Tra oriente e occidente
Nel frattempo il figlio, il talentuoso, sfuggente Kuki Shūzō si dedicò agli studi di filosofia. Viaggiò, conobbe la malinconia dei piroscafi come dice Flaubert, visse alcuni anni in Europa, tra Parigi, la Costa Azzurra e la Germania, conobbe tutti i grandi filosofi continentali, da Bergson al giovane Sartre, da Löwith a Martin Heidegger, tutti affascinati da questo nobile giapponese, poeta, filosofo, dandy, brillante e perennemente mosso da una sfuggente nostalgia. Heidegger restò così colpito dalle lunghe conversazione con lui, da fare di Kuki Shūzō l’ispirazione per il personaggio del Giapponese con cui intreccia un dialogo filosofico proprio sul concetto di iki (Da un colloquio in ascolto del linguaggio, raccolto in In cammino verso il linguaggio, Mursia).
La grazia della geisha
E così torniamo all’iki. All’inizio dell’Ottocento la parola iki veniva usata per definire l’estetica dei luoghi in cui si esercitava la prostituzione, e quindi un certo stile di comportamento tipico delle geisha. Venne poi impiegata in riferimento alla capacità di destreggiarsi emotivamente in situazioni di tensione, di padroneggiare, con sprezzatura, il conflitto tra dovere e sentimenti, spontaneità e artificio, raffinatezza estetica e etica. Per Kuki questa parola racchiude l’essenza stessa della cultura giapponese, e per questo è intraducibile.
Come un cristallo, compatto e unitario che però, a seconda di come lo si osserva mostra facce diverse, l’iki è l’unione di seduzione, energia spirituale e rinuncia, le tre virtù tradizionalmente espresse dalle figure totemiche del Giappone (la geisha, il samurai, il bonzo) e, designa, in quanto opposto di yabo, cioè la goffaggine, quell’insieme di sfumature di eleganza che in occidente chiamiamo grazia.
Per felice combinazione editoriale, in questi giorni in libreria è uscito un altro stupendo libro da affiancare a quello di Kuki Shūzō per lasciarsi invadere dallo spirito del Giappone.
Nel 2004 il grande scrittore olandese Cees Nooteboom intraprende uno dei più antichi, faticosi e importanti pellegrinaggi del Giappone, quello del Saigoku: la visita di trentatré templi, alcuni nell’area di Kyoto, altri su impervie montagne, uno addirittura su una piccola isola, ciascuno dedicato a una diversa manifestazione di Kannon, il bodhisattva della misericordia.
Lo accompagna la fotografa Simone Sassen, i cui splendidi scatti arricchiscono il volume, e una copia della Storia di Genji di Murasaki Shikibu, uno dei più grandi romanzi di tutti i tempi, scritto da una donna nell’XI secolo.

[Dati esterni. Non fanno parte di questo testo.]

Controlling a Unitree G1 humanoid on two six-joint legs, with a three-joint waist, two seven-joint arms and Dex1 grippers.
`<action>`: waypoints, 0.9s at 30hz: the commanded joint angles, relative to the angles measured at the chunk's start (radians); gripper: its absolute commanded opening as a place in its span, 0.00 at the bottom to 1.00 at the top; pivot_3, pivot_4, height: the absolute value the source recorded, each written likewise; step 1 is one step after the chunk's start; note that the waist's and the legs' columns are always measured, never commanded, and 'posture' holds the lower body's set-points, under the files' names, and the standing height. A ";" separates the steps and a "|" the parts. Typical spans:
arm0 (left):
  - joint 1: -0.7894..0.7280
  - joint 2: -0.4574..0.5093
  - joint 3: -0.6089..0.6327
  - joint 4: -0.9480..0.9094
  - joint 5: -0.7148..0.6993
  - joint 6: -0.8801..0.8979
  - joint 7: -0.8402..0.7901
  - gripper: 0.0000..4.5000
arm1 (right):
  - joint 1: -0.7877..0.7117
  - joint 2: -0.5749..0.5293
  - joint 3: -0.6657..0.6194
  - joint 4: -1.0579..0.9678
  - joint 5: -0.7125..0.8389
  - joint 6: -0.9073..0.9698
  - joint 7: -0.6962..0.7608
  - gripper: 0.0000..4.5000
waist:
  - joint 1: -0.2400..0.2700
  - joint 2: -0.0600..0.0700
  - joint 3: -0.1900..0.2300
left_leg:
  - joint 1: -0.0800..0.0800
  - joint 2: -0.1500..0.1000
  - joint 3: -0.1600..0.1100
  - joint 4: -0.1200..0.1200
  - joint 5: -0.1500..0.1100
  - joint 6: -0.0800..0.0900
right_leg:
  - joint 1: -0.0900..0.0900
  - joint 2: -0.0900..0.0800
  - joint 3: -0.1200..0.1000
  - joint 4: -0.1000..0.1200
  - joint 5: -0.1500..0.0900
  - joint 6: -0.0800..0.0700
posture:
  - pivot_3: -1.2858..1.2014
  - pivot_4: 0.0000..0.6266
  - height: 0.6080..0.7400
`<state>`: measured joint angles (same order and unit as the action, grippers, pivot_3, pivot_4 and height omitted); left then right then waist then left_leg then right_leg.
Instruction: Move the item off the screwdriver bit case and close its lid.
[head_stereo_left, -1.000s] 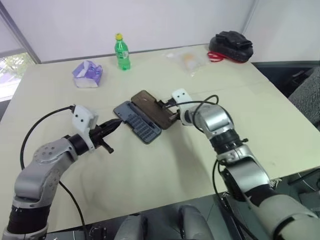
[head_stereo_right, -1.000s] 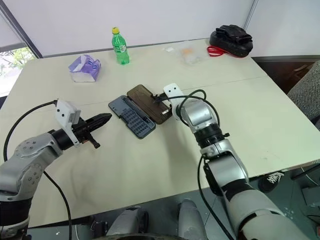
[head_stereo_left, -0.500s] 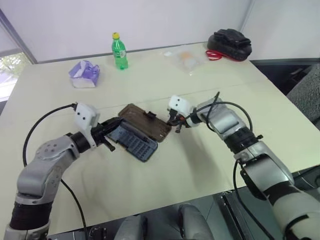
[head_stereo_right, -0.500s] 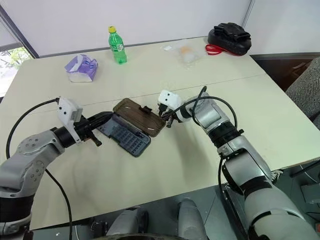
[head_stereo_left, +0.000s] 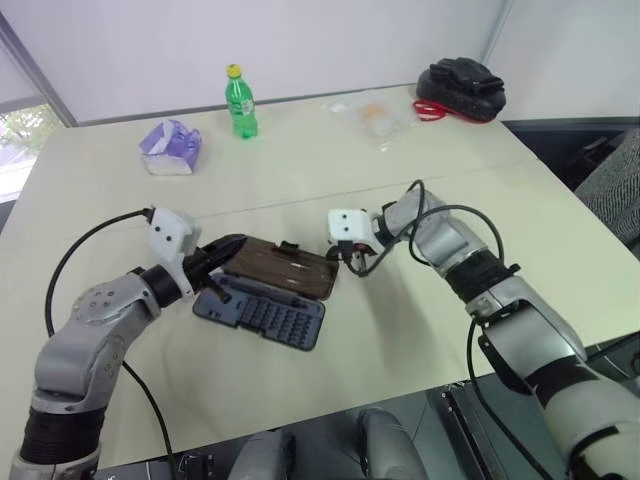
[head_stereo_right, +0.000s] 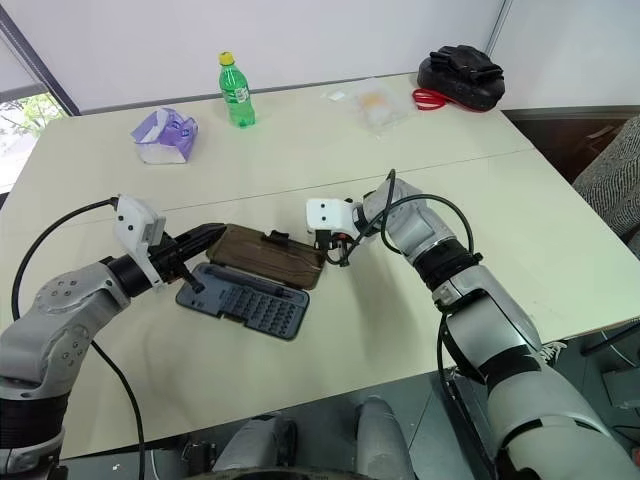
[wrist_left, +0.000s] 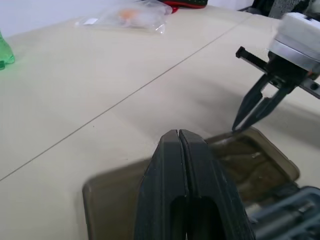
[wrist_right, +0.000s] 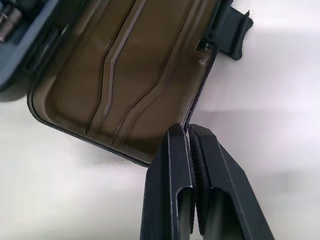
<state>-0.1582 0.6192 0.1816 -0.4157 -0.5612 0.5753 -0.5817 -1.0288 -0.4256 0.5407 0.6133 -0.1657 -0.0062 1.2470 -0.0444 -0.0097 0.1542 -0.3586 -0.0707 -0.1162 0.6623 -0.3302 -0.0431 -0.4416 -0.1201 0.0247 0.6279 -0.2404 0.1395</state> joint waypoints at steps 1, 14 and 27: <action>-0.001 0.002 0.028 -0.041 -0.006 -0.009 0.006 0.00 | -0.012 -0.008 0.013 0.016 -0.027 -0.139 0.040 0.00 | 0.000 0.000 0.000 | 0.000 0.000 0.000 0.000 0.000 0.000 | 0.000 0.000 0.000 0.000 0.000 0.000 | 0.52 0.24 1.00; -0.019 -0.009 0.007 -0.034 -0.005 -0.006 0.009 0.00 | -0.038 0.020 -0.029 0.055 -0.067 -0.150 0.041 0.00 | 0.002 0.000 0.000 | 0.000 0.000 0.000 0.002 0.000 0.000 | 0.001 0.000 0.000 0.000 0.000 0.000 | 0.52 0.24 1.00; -0.029 -0.013 -0.004 -0.020 0.003 -0.016 -0.002 0.00 | -0.038 0.058 -0.212 -0.231 0.112 0.579 0.047 0.65 | 0.003 0.001 0.001 | -0.002 0.000 -0.001 0.002 0.000 0.000 | -0.001 0.000 0.000 0.001 0.000 0.000 | 0.52 0.24 1.00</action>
<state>-0.1715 0.6064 0.1718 -0.4154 -0.5595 0.5780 -0.5799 -1.0405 -0.3711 0.3729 0.4447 -0.0832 0.4840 1.3207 -0.0415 -0.0087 0.1550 -0.3614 -0.0708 -0.1174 0.6644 -0.3301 -0.0433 -0.4431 -0.1203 0.0246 0.6286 -0.2404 0.1395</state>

Il pellegrinaggio è un’occasione per lasciare che i pensieri e i sentimenti entrino in risonanza con il paesaggio e la scrittura assuma il ritmo del viandante: questo è l’effetto che dà la lettura di Saigoku di Nooteboom (Iperborea).
Invito al viaggio
Ora, è chiaro che questi libri non esauriscono né pretendono la conoscenza dello spirito o dell’essenza giapponese.
Non mettono nemmeno in dubbio che esista qualcosa di definibile come spirito o essenza, e non ci sia invece un costante rifrangersi di sguardi, un perenne lambire i confini dell’intraducibile e dell’incomunicabile.
«È di rugiada / è un mondo di rugiada / eppure, eppure» ha scritto Kobayashi Issa, l’ultimo grande maestro dello haiku.
Eppure, eppure a volte è anche giusto abbandonare la pretesa, questa sì molto occidentale, di possedere tutto, di capire tutto, di risolvere una volta per tutte la complessità di una cultura, e concedersi alla possibilità dell’illuminazione, o almeno dell’incontro con la bellezza.